ELISA inhibition experiment
Plates were pre-coated with Der p10 obtained from CUSABIO (Wuhan, China) overnight at 4 °C, then incubated with PBS supplemented with 1% BSA and 0.05% tween 20 for 6 h at room temperature to reduce non-specific binding. Inhibition was performed by adding sera from HDM monosensitzed patients with synthetic mugwort tropomyosin peptides (50, 500 ng/mL), and sera without peptides were taken as non-inhibition conditions. Anti-human IgE (2 μg/mL, NOVUS, USA) were added, followed by streptavidin-HRP conjugated secondary antibodies (diluted 1:2000; EasyBio, Beijing, China). Absorbance was determined using an ELISA reader (BioTek, Vermont, USA) at 405 nm. All experiments were performed in duplicate. Percent inhibition was calculated using the following equation: percent inhibition = 100 − [(OD of serum with tropomyosin peptide/OD of serum without peptide) × 100].
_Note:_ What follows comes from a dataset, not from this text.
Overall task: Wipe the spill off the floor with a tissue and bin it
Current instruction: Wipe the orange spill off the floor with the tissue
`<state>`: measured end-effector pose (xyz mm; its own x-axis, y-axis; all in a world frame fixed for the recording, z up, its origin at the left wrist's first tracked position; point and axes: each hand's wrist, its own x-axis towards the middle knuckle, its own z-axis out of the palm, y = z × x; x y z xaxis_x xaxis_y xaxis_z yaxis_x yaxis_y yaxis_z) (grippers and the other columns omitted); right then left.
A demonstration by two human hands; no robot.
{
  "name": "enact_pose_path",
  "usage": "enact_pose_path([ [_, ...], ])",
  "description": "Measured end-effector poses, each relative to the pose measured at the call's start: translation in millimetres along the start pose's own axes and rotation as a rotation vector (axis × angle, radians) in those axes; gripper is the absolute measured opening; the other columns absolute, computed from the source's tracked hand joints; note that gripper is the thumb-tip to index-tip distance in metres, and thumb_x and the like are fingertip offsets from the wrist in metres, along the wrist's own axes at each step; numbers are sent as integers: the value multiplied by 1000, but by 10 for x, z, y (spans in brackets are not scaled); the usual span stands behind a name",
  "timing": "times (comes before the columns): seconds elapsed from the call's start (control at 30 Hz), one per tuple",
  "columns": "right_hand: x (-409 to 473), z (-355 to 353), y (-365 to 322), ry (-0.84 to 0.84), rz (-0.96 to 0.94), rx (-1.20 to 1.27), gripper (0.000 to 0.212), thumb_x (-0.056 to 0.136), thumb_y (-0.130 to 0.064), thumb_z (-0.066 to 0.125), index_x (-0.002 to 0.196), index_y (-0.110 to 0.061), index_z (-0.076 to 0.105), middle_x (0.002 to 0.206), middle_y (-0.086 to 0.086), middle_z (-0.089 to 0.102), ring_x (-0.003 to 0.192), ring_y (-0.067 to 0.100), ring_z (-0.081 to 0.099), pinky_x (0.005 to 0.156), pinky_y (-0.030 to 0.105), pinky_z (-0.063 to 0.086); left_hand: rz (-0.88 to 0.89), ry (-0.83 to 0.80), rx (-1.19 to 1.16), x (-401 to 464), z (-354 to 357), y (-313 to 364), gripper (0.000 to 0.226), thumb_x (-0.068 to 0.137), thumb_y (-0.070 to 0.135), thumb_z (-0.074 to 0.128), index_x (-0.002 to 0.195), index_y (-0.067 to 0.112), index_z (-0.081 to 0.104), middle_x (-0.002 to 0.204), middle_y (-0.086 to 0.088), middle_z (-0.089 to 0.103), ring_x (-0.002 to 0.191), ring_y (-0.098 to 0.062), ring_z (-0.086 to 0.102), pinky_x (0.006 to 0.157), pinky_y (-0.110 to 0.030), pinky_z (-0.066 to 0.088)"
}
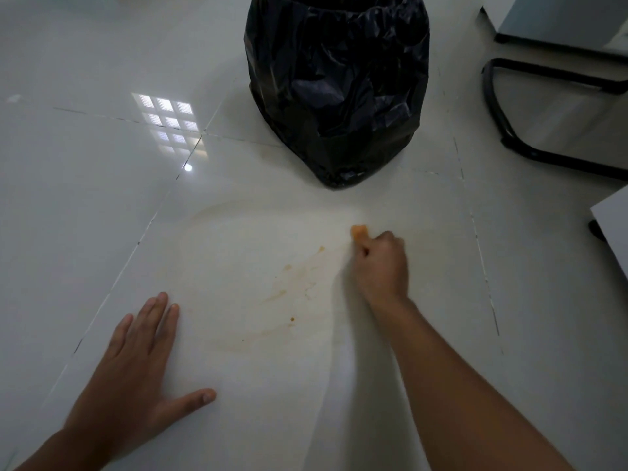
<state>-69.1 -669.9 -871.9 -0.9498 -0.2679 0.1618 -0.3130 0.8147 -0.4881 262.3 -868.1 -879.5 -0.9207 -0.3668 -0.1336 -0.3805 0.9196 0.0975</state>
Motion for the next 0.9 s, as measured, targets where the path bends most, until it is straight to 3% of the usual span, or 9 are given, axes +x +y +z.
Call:
enact_pose_path([
  [0.1,-521,26,-315,-80,-263,75,30,101,-32,49,100,-13,72,80,12,55,80,32,50,68,43,48,-1,-2,-4,1,-11,-6,125,73,92,38,152,-4,28,163,-22,21,151,-35,21,123,-45,8],
  [0.2,-722,-14,-327,-173,-293,174,27,100,-34,49,106,-22,72,80,0,49,81,20,47,70,38,44,9,6,-3,-13,-14,3,124,74,92,36,152,-4,28,164,-21,19,152,-34,19,122,-47,11],
  [0.33,-483,-190,185,110,-5,195,24,97,-29,55,108,-15,72,79,3,48,78,28,54,66,39,46,15,17,-6,-25,-44,15,123,76,92,35,152,-4,27,163,-23,19,152,-34,19,120,-52,16],
  [0.43,-277,-376,489,107,168,-23,24,96,-24,54,113,-16,70,82,6,45,85,33,52,67,35,45,15,18,-14,-26,-56,31,124,75,93,35,152,-4,28,163,-23,19,152,-34,19,120,-52,16],
  [0.5,-178,-387,465,71,182,-43,25,97,-23,54,114,-16,70,86,10,51,89,35,52,73,41,51,15,20,-19,-27,-58,26,124,75,93,35,152,-4,28,163,-23,19,152,-34,18,120,-52,15],
  [0.6,-77,-268,189,-7,122,1,27,96,-24,55,118,-17,70,93,12,56,94,33,53,80,46,52,19,24,-29,-30,-58,22,124,75,93,37,153,-4,27,164,-22,18,152,-33,17,120,-52,15],
  [0.77,-309,-67,-418,-215,-202,-6,26,95,-23,55,115,-24,71,95,8,57,95,27,49,81,41,48,21,23,-25,-31,-50,7,124,75,92,37,153,-4,27,164,-22,18,152,-33,18,120,-52,15],
  [0.83,-410,-58,-557,-171,-227,66,26,96,-23,54,116,-23,71,92,2,55,92,21,47,77,39,49,23,21,-25,-34,-41,2,124,75,92,38,153,-3,27,164,-21,17,152,-33,17,120,-52,15],
  [0.9,-400,-99,-596,-8,-173,124,26,95,-20,56,117,-19,70,88,2,54,88,21,48,70,40,51,21,22,-26,-36,-43,-2,124,75,92,38,153,-3,26,164,-21,17,152,-32,17,120,-51,14],
])
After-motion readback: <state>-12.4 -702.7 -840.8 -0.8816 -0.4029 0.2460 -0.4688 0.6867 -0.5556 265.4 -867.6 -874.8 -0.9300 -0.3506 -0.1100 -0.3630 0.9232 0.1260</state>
Stimulation of PBMCs ex vivo
PBMCs were isolated from the blood of 6 healthy donors, 16 HDM+AR patients and 1 mugwort+ AR patient using Ficoll-Hypaque density gradient centrifugation according to the standard protocol (Lymphoprep™, Nycomed Pharma, Oslo, Norway). Cells were plated at a density of 1 × 106 cells/well in a 24-well plate in 0.5 mL RPMI 1640 (Gibco, USA) culture medium containing either HDM (Der p1 extract; 0.2, 1, 5 μg/mL; GREER Laboratories, Lenoir, NC, USA), mugwort (1, 10, 100, 1000 ng/mL; A. sieversian locally prepared in Beijing Tongren Hospital), or synthetic peptides of mugwort tropomyosin, and then incubated at 37 °C in 5% CO2 for 48 h. Cells incubated with RPMI 1640 medium alone were used as controls. After incubation, the cell suspensions were collected and the supernatants were assessed for IL-5, IL-17, and IFN-γ using Luminex xMAP suspension array technology in a Bio-Plex 200 system (Bio-Rad, MI). All cytokine kits were purchased from R&D Company and the results were expressed as pg/mL.
Statistical analysis
Statistical analysis was performed using the SPSS version 22.0 software package (IBMCorp, Armonk, NY, USA). Categorical variables were described using frequencies and/or percentages and continuous variables were presented as mean ± standard deviation (SD). Multiple logistic regression was used to analyse the possible risk factors for polysensitized HDM+AR patients. The influence of polysensitization on asthma development was assessed by the Chi squared test. The prevalence of different allergens in HDM+AR patients was estimated using Fisher’s exact test and logistic regression. The Wilcoxon test was used for paired comparisons of the effect of specific antigen stimulation on the release of cytokines from PBMCs, and the effect of synthetic mugwort peptides on blocking HDM specific IgEs between groups. P values of less than 0.05 were regarded as statistically significant.